Based on the findings of the Hebrew University researchers, anti-depressant drugs were found to prevent a loss of bone mass in rat models.
The findings are being published this week in the American journal Proceedings of the National Academy of Sciences (PNAS).
Loss of bone mass is the leading cause of osteoporosis and bone fractures among the aged in general and among post-menopausal women in particular. Several studies indicate that people with major depression generally have a lower bone mass density compared to control samples; however, no direct link between these two conditions has been established.
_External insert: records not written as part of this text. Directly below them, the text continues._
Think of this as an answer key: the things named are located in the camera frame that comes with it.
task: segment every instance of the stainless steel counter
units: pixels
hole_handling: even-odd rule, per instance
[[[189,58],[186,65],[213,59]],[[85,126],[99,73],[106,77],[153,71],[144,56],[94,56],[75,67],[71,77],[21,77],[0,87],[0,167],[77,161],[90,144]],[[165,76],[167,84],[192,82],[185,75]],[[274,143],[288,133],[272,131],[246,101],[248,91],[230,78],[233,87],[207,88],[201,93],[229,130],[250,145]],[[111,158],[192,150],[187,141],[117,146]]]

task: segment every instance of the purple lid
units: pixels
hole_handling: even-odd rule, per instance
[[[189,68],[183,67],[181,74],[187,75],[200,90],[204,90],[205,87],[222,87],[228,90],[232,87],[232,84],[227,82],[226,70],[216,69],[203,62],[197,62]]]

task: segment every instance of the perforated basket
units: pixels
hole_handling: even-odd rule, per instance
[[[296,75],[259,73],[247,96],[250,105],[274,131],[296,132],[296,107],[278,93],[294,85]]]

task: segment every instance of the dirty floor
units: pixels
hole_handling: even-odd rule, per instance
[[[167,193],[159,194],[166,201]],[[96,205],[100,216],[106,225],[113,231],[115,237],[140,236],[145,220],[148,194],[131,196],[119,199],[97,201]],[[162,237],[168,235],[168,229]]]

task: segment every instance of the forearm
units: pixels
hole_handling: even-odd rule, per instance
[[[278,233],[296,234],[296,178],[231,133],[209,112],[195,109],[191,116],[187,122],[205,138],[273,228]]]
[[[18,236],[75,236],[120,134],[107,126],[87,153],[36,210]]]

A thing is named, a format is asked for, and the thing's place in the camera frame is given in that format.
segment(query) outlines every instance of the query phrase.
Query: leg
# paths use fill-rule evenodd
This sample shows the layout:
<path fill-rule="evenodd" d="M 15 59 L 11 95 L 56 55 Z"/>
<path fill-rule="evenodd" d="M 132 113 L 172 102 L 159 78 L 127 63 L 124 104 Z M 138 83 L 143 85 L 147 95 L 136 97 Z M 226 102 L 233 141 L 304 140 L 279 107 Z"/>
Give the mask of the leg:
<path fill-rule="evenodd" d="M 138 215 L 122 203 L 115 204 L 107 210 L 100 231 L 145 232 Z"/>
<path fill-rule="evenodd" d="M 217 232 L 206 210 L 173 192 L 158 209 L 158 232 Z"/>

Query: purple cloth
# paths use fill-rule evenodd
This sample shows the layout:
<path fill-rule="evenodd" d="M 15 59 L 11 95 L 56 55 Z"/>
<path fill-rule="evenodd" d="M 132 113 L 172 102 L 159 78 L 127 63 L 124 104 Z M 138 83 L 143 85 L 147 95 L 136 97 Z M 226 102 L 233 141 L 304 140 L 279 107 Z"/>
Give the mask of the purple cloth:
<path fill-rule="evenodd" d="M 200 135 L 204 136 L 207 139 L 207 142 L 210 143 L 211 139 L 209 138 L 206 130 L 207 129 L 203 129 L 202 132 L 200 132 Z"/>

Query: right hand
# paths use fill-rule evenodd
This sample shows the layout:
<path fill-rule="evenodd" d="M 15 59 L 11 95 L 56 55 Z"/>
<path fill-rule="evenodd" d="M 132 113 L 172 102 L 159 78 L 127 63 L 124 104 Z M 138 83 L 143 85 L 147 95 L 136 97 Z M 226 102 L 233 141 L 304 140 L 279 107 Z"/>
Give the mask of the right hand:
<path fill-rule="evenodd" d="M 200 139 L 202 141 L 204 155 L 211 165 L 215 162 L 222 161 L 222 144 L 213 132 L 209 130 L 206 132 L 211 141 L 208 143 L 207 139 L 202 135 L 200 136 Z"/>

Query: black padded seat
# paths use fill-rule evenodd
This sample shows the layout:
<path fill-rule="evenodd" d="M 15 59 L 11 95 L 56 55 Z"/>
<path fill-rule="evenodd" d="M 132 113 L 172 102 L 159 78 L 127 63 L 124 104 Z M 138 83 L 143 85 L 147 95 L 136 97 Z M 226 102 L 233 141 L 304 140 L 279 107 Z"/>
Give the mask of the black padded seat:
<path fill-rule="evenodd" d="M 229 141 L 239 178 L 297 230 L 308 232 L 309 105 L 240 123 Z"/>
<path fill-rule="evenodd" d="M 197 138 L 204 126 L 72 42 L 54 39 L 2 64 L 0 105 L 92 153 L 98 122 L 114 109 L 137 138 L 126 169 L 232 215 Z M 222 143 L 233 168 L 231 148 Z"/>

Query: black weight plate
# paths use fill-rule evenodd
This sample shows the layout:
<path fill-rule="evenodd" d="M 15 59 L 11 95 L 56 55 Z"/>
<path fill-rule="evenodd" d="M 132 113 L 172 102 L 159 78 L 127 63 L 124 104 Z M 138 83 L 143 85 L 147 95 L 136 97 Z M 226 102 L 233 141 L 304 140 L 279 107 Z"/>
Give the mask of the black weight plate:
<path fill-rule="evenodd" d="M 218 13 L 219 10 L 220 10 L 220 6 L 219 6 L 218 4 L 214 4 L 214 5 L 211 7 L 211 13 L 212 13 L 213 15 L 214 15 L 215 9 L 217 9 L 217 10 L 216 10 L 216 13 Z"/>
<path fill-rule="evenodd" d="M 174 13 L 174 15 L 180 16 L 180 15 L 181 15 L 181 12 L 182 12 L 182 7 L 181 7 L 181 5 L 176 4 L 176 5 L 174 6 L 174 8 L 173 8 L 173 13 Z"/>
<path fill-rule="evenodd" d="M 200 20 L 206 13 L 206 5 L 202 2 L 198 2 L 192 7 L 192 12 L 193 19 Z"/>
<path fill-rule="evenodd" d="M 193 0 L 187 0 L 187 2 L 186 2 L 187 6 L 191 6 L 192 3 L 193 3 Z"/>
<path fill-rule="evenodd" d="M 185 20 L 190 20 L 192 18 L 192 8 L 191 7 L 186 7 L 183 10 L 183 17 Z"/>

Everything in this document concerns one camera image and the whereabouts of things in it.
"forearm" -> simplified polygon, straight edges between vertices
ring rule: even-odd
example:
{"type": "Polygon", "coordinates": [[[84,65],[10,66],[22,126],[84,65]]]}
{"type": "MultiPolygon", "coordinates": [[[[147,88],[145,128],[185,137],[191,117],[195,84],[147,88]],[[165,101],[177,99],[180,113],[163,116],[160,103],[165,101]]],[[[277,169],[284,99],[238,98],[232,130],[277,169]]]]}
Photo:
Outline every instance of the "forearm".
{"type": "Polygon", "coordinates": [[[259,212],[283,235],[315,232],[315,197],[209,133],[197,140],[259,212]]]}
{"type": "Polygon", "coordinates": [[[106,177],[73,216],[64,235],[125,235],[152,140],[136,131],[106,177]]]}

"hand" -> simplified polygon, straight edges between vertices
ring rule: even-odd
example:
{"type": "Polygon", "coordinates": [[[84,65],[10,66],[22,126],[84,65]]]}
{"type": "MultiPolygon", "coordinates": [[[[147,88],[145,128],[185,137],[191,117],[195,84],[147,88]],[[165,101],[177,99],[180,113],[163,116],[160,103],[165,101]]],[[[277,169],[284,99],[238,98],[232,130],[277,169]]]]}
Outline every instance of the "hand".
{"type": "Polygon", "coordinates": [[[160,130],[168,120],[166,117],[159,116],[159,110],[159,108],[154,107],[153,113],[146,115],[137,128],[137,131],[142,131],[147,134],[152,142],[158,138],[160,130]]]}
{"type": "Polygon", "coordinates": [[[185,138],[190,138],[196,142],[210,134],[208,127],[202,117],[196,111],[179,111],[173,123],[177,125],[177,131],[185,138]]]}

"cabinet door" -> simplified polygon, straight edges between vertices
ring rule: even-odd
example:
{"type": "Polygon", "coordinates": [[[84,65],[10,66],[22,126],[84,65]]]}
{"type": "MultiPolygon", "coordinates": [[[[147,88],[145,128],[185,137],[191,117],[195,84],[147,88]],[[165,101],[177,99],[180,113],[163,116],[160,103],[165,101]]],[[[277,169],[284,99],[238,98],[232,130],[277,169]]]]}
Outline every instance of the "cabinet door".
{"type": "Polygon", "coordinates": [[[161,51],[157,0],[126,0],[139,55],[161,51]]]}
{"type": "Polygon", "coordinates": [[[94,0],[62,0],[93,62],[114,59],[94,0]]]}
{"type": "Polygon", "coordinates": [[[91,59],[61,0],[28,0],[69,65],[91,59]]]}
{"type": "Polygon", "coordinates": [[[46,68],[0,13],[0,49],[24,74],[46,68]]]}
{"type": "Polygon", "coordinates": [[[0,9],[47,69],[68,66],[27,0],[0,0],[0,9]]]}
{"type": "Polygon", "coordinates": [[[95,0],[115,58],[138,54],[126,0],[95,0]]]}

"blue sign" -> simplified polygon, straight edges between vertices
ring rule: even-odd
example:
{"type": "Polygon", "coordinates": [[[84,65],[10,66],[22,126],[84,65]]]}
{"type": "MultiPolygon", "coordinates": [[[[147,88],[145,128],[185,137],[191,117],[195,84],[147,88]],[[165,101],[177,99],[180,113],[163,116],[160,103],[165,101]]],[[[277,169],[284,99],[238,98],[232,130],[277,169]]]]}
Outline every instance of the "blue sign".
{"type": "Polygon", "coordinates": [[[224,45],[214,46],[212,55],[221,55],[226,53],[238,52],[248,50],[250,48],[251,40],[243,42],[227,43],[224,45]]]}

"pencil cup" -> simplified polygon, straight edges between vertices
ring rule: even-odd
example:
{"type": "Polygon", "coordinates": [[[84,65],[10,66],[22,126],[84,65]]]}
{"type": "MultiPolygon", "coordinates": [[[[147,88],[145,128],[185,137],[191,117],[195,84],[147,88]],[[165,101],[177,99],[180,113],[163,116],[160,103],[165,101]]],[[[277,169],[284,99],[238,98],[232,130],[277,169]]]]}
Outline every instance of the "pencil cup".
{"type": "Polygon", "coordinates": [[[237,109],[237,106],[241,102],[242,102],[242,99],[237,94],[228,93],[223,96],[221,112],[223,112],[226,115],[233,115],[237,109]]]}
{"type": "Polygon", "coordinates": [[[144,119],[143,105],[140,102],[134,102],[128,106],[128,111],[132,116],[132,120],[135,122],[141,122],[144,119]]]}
In order to examine the connection between depression and bone mass loss, the researchers used a model involving laboratory mice. Following the induction of a depression-like condition, the mice developed behavioral symptoms mirroring those seen in depressed humans, including a reduction in pleasurable activity and in social interaction.
After four weeks in a depressed state, the laboratory animals showed a dramatic bone mass loss, including in the hip bone and vertebrae. This loss was caused by impairment in the bone renewal process, which is essential to maintaining normal bone density. This impairment was caused by a reduction in the number of bone-building cells, which are called osteoblasts.
The laboratory tests showed that chronic use of an anti-depressant drug halted not only the depression itself but also the loss of bone density.
The researchers were also able to describe the process connecting depression to the skeletal structure. They found that depression sets off a neural system connecting the brain to the internal organs, including the skeleton. This system is called the “sympathetic nervous system.” Its activation causes the secretion within the bone of a chemical compound called noradrenaline, which has a detrimental effect on the bone-building cells. The researchers were able to show that chronic treatment with a drug that blocks noradrenaline in the bone also blocks the detrimental influence of depression on the bone.
This research serves as the basis for new, efficient drugs for treatment of osteoporosis, which is the most prevalent degenerative disease in western society. The Hebrew University’s technology transfer company, Yissum, has applied for a patent for treatment of osteoporosis through anti-depressants.
“The connection between the brain and the skeleton in general, and the influence of depression on bone mass in particular is a new area of research about which we still know very little,” said Prof. Yirmiya. “The new findings, which we have discovered in the Hebrew University laboratories, point for the first time to depression as an important element in causing bone mass loss and osteoporosis.”
Prof. Bab said that “together with other research which we have published in the past year, we have developed a new area of research that we call ‘neuro-psycho-osteology,’ which deals with the connection between the brain, mental states and the skeleton.”